What you are asked to do
I would like the line with "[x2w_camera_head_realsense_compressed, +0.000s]" and every line after it, down to the end of the entries below, output exactly and without pictures.
══════════
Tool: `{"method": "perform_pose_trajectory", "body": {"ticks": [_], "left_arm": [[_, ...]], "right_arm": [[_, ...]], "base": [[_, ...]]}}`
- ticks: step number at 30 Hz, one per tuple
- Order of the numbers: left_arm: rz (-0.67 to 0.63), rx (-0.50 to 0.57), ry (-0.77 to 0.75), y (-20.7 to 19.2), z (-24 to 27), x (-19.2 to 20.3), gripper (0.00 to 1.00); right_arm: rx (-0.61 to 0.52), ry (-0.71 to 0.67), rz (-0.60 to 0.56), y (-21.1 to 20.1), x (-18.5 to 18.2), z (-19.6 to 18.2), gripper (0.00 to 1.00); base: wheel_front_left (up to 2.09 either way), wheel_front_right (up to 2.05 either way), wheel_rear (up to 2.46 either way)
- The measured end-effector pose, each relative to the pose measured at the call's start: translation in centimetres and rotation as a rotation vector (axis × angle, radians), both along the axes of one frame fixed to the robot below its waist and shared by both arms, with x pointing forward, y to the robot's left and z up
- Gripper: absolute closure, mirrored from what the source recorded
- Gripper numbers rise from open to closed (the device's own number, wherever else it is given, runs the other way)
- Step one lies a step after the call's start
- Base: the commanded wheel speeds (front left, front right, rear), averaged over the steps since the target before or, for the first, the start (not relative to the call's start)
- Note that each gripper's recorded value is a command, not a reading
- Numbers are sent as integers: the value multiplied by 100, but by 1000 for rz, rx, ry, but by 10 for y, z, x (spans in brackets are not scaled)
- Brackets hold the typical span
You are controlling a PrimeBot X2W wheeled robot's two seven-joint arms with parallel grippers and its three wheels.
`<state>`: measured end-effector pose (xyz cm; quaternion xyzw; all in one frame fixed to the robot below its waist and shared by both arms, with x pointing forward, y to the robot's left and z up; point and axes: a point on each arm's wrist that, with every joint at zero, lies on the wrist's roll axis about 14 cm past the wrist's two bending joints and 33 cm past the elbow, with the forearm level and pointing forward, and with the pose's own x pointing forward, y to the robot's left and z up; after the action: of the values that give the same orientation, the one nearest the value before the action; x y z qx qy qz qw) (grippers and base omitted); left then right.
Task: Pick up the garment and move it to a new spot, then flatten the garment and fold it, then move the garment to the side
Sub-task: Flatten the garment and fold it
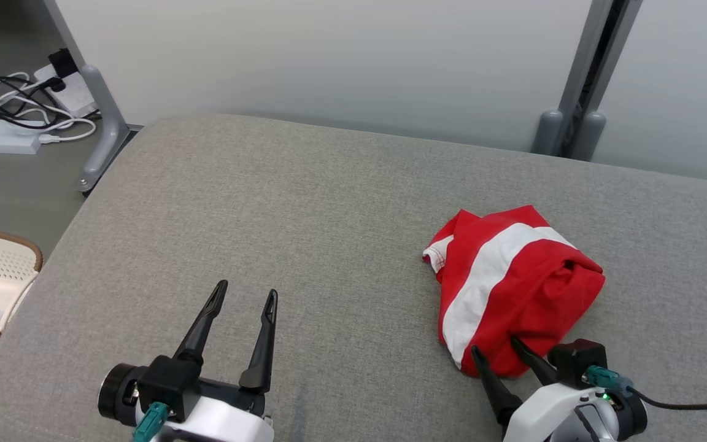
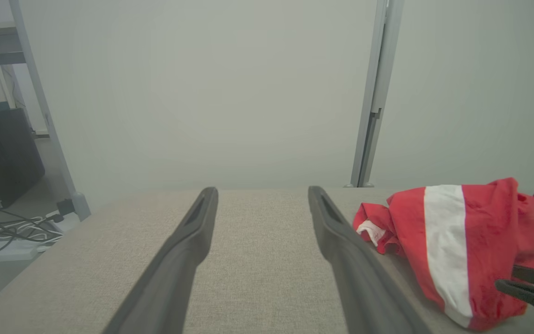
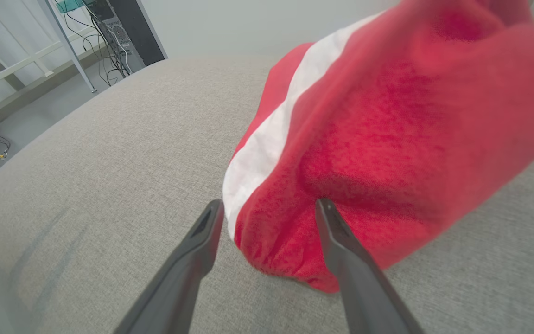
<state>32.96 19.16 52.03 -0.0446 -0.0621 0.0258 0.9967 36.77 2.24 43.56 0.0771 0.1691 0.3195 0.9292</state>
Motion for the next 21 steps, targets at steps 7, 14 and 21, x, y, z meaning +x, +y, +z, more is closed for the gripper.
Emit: {"method": "perform_pose_trajectory", "body": {"ticks": [7,14,21], "left_arm": [[44,-16,14,10,-5,-13,0],[56,-17,11,12,-4,-16,0],[49,-17,14,9,-5,-13,0]], "right_arm": [[-13,30,0,3,5,-10,0],[-13,42,12,8,7,-13,100],[180,-59,68,44,14,41,100]], "base": [[0,0,0],[0,0,0],[0,0,0]]}}
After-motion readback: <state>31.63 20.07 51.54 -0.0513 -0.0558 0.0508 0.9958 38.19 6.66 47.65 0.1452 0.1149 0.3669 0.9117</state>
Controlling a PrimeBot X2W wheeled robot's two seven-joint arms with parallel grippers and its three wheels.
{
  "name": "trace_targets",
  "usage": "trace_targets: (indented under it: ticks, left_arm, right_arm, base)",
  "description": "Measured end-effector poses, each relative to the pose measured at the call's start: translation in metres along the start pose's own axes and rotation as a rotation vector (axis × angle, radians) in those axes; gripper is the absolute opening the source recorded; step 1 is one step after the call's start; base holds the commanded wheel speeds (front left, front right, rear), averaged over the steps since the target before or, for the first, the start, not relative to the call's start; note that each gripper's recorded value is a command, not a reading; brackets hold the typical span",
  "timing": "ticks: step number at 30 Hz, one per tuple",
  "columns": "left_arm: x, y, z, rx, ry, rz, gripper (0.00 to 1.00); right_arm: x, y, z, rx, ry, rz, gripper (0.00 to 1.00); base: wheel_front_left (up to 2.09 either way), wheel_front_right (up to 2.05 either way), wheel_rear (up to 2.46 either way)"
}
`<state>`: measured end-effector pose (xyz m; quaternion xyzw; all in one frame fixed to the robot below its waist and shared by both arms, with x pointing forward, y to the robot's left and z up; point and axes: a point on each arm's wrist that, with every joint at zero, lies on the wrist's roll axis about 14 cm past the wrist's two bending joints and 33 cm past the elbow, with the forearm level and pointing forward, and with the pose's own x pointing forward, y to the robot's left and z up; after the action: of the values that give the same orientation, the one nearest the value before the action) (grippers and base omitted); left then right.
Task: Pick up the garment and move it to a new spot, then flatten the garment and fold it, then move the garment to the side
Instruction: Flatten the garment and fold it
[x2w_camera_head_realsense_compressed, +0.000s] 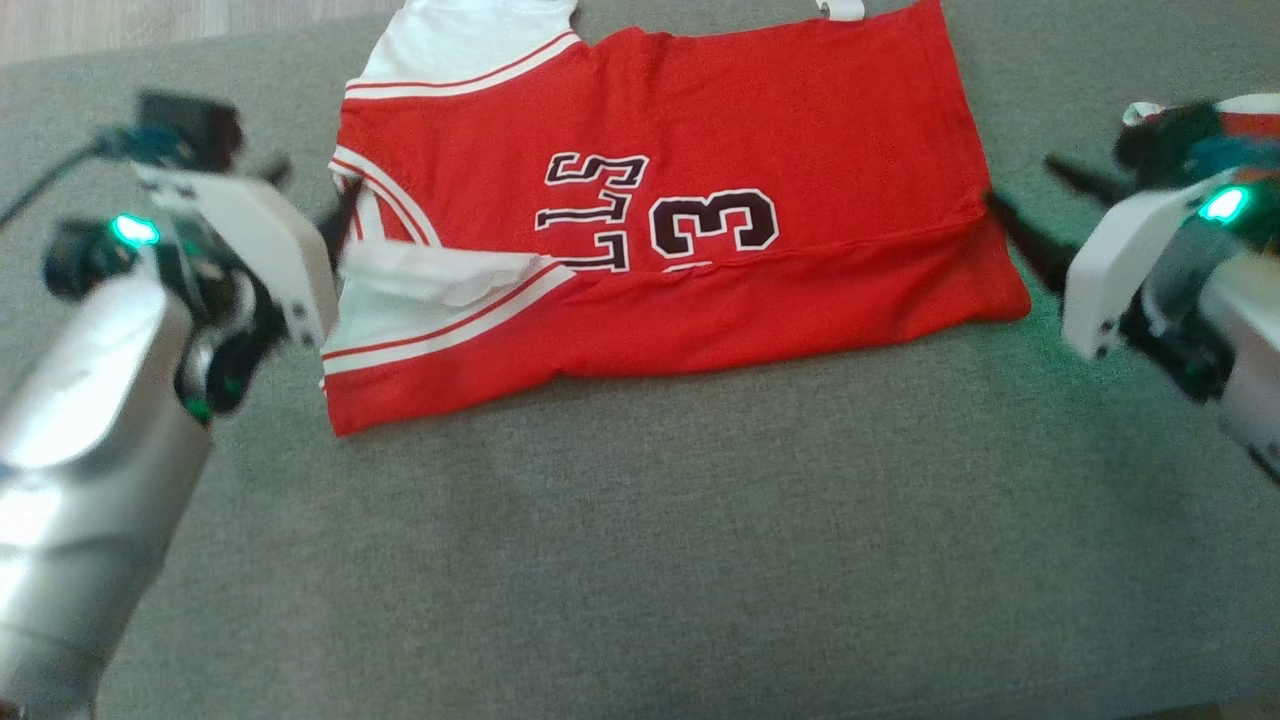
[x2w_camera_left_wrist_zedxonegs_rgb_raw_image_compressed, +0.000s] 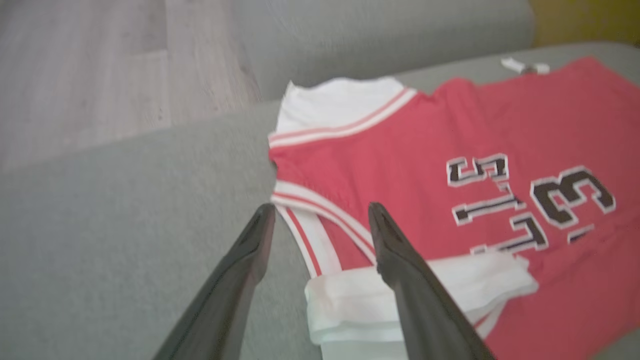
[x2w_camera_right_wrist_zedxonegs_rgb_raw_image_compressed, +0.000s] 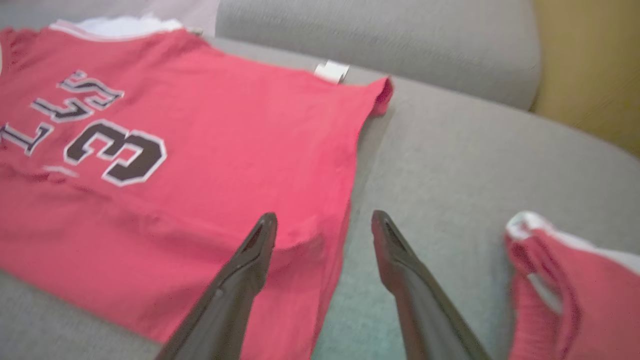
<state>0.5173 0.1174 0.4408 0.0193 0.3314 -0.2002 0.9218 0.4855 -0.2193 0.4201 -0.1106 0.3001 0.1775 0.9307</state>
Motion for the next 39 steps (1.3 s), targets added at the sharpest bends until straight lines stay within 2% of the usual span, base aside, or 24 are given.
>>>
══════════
Task solution
[x2w_camera_head_realsense_compressed, +0.000s] 
[x2w_camera_left_wrist_zedxonegs_rgb_raw_image_compressed, +0.000s] 
[x2w_camera_right_wrist_zedxonegs_rgb_raw_image_compressed, +0.000s] 
<state>0.5173 0.1174 0.4408 0.0193 0.3314 -0.2002 0.9218 0.4855 -0.2193 0.4201 -0.1106 0.3001 0.1775 0.9307</state>
Motion for the next 39 steps (1.3 s), targets added at the sharpest bends until straight lines stay within 2% of the usual span, base aside, or 24 are given.
>>>

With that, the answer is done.